[WHAT YOU NEED TO DO] Each line with the string "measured" is to be copied from the records below.
+++ MATERIAL FOR THIS EXERCISE
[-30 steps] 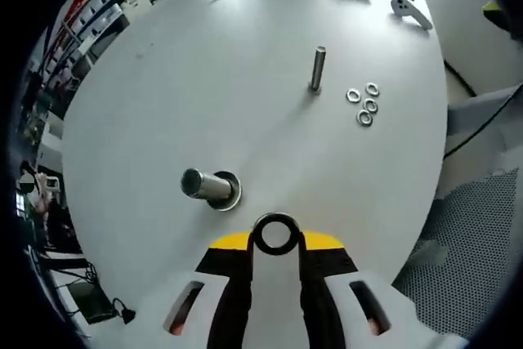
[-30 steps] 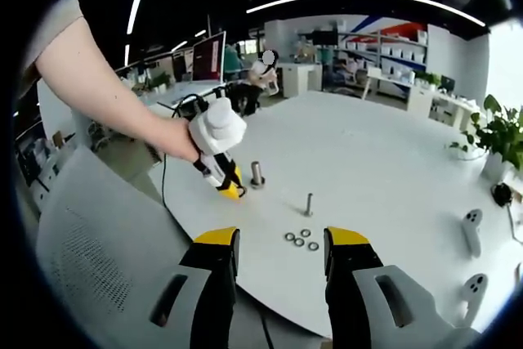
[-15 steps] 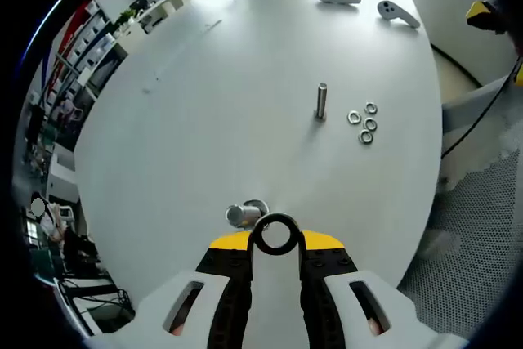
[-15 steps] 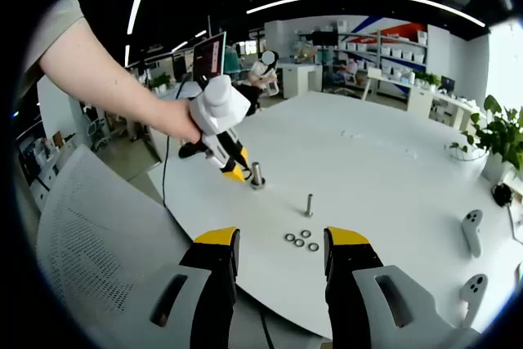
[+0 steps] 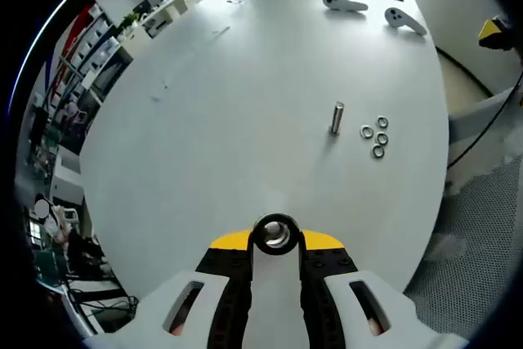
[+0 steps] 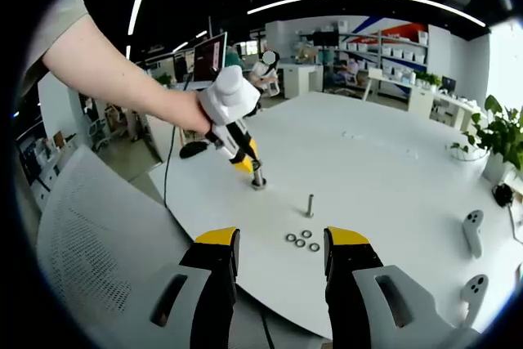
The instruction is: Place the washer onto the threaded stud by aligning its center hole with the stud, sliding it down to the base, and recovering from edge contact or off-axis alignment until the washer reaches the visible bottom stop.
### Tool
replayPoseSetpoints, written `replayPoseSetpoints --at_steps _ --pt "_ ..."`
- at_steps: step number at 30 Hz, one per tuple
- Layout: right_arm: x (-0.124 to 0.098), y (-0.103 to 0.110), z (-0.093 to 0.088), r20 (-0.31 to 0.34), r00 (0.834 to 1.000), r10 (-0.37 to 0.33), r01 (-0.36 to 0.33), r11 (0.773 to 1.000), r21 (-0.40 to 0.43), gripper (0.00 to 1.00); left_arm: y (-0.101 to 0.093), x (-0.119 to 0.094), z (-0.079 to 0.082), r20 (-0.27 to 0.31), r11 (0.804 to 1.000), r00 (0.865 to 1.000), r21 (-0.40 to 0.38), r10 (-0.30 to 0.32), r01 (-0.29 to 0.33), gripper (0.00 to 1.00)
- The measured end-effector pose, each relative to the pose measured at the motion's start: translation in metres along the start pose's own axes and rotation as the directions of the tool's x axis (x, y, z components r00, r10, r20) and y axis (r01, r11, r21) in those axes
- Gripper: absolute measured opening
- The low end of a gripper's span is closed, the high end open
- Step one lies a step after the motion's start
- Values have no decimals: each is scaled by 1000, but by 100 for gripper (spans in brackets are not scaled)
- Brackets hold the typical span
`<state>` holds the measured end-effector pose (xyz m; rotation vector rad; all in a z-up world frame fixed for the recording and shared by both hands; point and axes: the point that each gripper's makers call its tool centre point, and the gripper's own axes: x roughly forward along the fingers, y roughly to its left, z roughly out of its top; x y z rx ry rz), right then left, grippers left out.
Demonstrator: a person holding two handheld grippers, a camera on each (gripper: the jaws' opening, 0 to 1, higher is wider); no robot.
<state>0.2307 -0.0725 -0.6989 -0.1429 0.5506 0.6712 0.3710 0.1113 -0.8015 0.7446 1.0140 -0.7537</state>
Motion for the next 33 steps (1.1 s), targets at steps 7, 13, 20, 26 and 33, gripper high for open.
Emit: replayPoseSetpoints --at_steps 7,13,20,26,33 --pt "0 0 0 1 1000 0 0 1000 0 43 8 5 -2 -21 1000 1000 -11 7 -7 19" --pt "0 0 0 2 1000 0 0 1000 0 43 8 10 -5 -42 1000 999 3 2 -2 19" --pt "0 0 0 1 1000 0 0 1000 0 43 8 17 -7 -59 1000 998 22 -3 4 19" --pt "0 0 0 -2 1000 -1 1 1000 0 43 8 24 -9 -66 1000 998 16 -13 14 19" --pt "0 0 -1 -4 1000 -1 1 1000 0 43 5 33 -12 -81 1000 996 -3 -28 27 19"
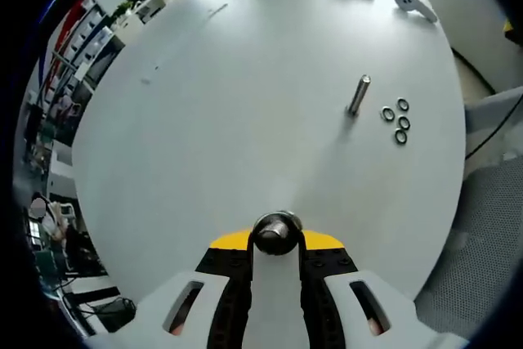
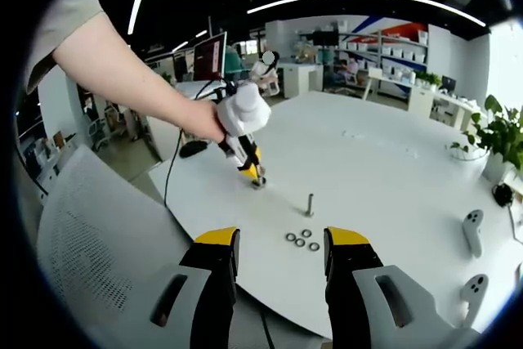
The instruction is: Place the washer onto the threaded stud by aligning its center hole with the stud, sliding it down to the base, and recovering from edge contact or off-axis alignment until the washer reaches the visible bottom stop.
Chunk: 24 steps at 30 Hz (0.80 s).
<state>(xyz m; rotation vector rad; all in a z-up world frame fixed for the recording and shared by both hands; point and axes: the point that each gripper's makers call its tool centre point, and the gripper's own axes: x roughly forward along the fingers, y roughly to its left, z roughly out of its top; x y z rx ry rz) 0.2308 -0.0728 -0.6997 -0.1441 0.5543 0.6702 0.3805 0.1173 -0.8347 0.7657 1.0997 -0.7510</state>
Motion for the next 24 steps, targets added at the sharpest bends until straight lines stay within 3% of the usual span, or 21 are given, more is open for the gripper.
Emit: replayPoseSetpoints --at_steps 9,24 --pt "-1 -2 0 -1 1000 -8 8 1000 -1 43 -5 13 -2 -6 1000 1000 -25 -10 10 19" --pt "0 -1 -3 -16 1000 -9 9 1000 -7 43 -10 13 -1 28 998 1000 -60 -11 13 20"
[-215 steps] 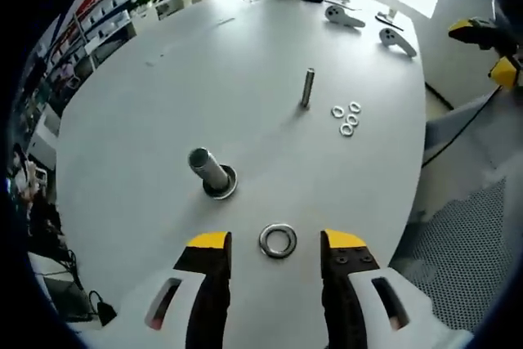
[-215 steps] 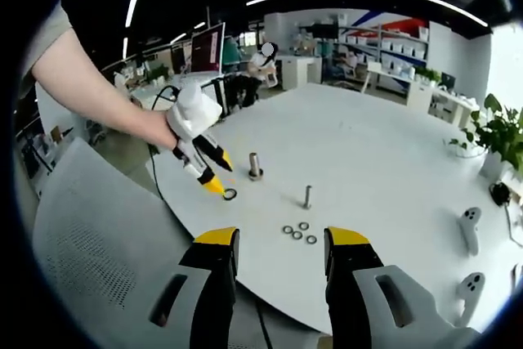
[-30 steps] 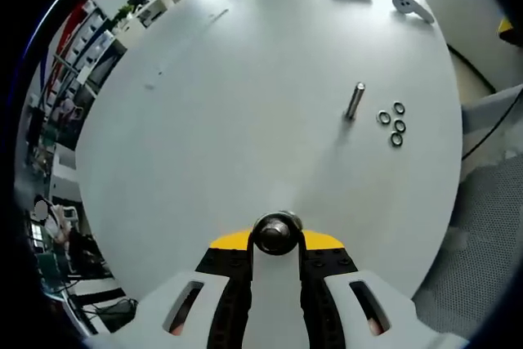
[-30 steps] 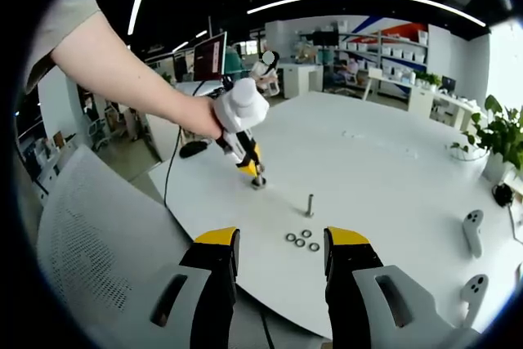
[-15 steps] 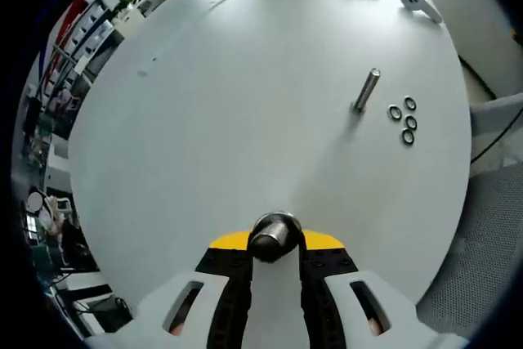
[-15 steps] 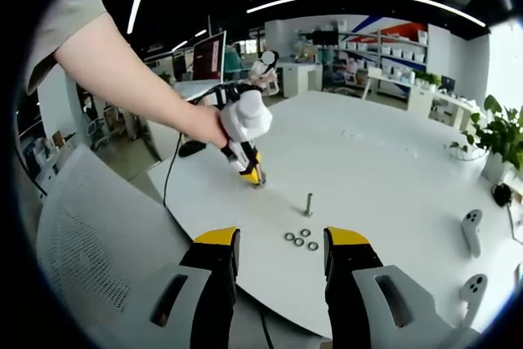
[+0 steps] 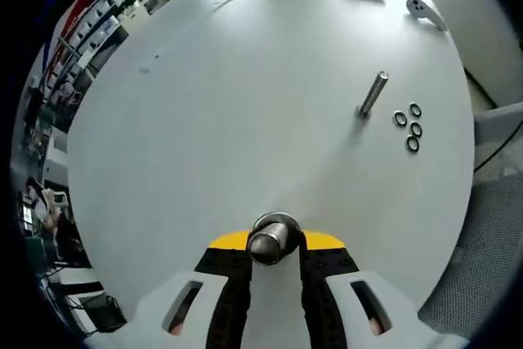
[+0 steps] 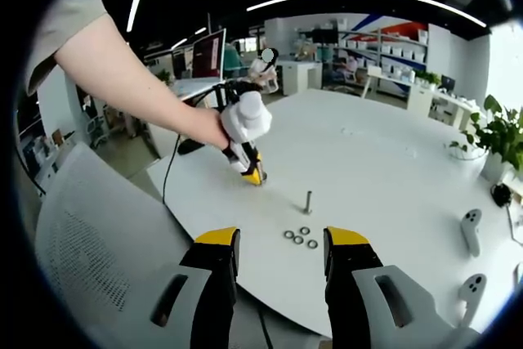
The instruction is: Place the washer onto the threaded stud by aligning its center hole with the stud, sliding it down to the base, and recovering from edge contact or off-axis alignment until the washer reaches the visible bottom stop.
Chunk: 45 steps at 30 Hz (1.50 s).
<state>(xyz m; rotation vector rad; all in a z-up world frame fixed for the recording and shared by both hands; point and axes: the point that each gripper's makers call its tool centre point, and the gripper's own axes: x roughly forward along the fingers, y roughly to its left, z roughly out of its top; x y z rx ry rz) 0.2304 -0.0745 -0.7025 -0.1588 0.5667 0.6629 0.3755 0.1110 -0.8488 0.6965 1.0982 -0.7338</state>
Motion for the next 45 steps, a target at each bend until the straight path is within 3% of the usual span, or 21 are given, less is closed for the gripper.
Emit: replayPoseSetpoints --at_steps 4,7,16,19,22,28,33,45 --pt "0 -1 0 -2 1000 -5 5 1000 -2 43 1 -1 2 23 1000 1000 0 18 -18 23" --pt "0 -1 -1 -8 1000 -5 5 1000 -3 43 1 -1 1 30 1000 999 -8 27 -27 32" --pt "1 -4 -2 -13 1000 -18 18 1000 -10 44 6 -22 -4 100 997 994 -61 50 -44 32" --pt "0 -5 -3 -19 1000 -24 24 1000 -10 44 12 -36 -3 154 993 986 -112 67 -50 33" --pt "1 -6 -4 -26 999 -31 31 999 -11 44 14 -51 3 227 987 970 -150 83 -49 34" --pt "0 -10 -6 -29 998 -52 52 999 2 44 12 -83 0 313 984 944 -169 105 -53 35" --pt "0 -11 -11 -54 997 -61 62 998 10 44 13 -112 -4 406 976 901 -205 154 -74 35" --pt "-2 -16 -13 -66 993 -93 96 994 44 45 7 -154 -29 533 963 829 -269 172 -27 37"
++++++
[YOUR RESPONSE]
- The measured end-effector pose, each relative to the pose measured at the motion's start: translation in metres along the start pose's own axes and rotation as the directions of the tool's x axis (x, y, z components r00, r10, r20) and y axis (r01, r11, r21) in those axes
- Gripper: absolute measured opening
`<state>` holds the measured end-effector pose (xyz m; rotation vector rad; all in a z-up world frame fixed for the recording and shared by both hands; point and axes: the point that each gripper's makers call its tool centre point, and the gripper's own axes: x roughly forward along the fingers, y roughly to its left, z roughly out of its top; x y z rx ry rz), right then left, grippers left out.

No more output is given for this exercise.